• [Task brief] Match the string "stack" against each line below, and copy every line that matches.

• [Listed entries]
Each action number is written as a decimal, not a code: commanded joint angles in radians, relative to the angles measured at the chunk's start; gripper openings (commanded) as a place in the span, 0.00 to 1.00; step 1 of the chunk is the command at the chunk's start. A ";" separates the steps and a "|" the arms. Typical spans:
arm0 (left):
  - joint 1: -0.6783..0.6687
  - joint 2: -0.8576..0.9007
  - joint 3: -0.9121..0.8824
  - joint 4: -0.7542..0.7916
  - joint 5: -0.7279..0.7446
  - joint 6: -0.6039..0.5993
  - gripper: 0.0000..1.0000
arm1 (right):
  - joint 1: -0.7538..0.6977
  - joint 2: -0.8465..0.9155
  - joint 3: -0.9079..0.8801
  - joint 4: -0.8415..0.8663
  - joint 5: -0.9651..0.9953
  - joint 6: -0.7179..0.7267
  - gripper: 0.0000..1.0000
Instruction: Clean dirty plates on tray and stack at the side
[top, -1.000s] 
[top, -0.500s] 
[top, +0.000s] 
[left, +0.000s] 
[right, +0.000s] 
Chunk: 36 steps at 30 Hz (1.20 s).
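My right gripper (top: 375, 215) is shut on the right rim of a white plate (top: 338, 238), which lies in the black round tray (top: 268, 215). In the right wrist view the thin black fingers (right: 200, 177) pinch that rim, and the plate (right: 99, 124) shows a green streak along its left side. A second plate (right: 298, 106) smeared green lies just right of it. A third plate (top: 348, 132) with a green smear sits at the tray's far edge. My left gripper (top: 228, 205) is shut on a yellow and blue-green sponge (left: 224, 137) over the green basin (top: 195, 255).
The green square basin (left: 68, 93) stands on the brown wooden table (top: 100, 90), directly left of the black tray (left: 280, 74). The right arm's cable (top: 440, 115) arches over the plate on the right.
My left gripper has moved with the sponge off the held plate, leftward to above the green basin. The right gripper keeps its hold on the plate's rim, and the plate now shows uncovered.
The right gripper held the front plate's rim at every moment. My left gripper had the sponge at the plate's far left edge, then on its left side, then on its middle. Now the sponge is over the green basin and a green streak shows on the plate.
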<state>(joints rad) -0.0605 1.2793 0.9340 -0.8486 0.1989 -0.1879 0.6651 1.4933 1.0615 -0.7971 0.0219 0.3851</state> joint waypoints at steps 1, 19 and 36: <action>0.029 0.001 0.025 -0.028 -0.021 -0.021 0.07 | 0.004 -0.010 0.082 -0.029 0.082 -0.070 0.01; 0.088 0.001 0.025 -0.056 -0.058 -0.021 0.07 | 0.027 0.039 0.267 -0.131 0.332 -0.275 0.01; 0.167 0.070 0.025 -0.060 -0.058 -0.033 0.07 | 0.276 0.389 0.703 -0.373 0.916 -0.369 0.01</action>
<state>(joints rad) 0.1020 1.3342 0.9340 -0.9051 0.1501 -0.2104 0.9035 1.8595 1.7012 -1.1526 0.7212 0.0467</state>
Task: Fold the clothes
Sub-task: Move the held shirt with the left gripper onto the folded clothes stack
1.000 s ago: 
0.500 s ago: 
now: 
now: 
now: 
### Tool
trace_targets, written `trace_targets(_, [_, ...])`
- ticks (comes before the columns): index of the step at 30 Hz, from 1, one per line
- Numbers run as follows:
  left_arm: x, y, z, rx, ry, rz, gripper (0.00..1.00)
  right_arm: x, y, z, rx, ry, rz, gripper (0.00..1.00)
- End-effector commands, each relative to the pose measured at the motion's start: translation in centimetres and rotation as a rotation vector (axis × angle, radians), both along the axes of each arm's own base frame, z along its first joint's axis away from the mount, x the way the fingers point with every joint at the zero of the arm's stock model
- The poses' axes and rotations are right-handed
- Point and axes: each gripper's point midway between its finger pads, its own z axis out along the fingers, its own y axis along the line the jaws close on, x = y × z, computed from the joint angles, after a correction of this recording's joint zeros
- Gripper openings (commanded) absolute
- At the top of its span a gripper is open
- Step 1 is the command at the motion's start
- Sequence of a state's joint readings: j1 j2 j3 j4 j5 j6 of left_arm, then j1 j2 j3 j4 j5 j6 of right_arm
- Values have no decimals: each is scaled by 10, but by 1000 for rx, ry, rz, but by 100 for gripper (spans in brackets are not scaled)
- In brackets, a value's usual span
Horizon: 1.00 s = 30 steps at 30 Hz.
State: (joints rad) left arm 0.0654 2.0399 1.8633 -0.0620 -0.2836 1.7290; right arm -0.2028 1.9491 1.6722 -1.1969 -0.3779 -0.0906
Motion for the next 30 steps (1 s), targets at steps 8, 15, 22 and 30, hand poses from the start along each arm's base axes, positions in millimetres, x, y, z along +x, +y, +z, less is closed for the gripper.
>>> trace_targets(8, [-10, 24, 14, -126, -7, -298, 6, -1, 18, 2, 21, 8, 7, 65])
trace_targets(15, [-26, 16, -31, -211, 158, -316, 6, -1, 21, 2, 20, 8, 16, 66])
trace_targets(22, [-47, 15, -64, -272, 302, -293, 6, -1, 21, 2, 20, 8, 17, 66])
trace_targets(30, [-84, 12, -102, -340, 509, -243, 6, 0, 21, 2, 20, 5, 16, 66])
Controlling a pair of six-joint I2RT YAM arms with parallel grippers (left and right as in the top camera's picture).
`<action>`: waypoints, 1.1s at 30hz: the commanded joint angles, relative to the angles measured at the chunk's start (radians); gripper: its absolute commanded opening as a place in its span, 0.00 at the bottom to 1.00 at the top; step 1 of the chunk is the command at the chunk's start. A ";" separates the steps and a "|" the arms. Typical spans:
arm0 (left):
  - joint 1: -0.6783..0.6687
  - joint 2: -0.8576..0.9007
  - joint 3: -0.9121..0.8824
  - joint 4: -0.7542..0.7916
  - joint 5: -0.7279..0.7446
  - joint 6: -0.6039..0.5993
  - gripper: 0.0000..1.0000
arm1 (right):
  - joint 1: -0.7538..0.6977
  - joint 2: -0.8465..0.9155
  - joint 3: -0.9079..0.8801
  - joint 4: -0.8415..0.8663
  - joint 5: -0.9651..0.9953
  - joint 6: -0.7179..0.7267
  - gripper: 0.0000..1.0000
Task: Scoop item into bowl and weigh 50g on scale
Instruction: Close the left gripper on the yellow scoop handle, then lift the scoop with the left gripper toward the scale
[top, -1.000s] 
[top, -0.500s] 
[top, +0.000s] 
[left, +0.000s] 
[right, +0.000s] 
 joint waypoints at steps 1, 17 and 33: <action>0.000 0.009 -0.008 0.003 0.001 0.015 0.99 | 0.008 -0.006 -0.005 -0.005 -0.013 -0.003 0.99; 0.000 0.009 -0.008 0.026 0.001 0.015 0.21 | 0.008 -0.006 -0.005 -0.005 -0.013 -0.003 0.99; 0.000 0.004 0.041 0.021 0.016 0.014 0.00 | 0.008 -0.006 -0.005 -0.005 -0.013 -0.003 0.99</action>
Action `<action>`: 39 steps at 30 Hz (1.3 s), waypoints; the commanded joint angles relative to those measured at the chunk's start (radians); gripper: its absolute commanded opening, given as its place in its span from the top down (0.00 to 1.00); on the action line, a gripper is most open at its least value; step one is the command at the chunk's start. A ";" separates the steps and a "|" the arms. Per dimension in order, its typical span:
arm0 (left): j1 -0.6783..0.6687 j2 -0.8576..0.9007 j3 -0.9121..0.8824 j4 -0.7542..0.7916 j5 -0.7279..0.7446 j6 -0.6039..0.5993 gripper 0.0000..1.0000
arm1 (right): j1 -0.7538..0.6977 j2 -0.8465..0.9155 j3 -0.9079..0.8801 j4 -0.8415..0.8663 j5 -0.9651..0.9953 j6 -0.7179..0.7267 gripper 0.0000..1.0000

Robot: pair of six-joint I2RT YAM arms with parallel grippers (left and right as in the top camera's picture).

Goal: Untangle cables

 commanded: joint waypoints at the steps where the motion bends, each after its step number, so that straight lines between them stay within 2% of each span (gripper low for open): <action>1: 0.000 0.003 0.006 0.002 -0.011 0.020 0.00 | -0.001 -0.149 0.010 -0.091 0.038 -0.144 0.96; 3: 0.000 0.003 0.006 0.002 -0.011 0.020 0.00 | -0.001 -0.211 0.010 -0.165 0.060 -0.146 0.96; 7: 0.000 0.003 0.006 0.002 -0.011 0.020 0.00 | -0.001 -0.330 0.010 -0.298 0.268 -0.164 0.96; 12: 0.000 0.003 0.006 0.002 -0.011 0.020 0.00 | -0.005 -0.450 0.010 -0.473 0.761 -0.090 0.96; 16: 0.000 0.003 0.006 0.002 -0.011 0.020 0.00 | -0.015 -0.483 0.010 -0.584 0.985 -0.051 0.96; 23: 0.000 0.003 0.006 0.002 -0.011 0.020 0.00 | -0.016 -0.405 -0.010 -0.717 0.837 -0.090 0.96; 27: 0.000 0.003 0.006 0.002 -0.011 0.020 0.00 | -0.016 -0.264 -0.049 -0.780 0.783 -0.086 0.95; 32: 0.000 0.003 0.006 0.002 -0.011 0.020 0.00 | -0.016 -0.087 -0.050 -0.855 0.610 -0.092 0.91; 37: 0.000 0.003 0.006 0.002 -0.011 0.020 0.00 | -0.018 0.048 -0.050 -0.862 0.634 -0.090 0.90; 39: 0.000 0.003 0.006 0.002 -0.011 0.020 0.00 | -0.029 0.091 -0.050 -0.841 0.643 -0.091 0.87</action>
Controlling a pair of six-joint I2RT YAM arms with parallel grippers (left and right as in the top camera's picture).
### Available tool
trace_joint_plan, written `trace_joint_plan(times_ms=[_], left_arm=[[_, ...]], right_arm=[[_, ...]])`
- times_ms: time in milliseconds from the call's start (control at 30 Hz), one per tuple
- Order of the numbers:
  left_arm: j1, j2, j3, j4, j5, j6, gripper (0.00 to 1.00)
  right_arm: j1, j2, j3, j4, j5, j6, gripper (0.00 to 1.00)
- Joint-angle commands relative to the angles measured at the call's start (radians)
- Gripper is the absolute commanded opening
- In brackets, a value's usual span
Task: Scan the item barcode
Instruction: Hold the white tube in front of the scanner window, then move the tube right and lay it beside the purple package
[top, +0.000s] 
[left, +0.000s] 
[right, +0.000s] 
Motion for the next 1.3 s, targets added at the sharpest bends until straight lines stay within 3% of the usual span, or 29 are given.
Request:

• [Finished exercise]
Instruction: Clean dirty plates on tray and stack at the side
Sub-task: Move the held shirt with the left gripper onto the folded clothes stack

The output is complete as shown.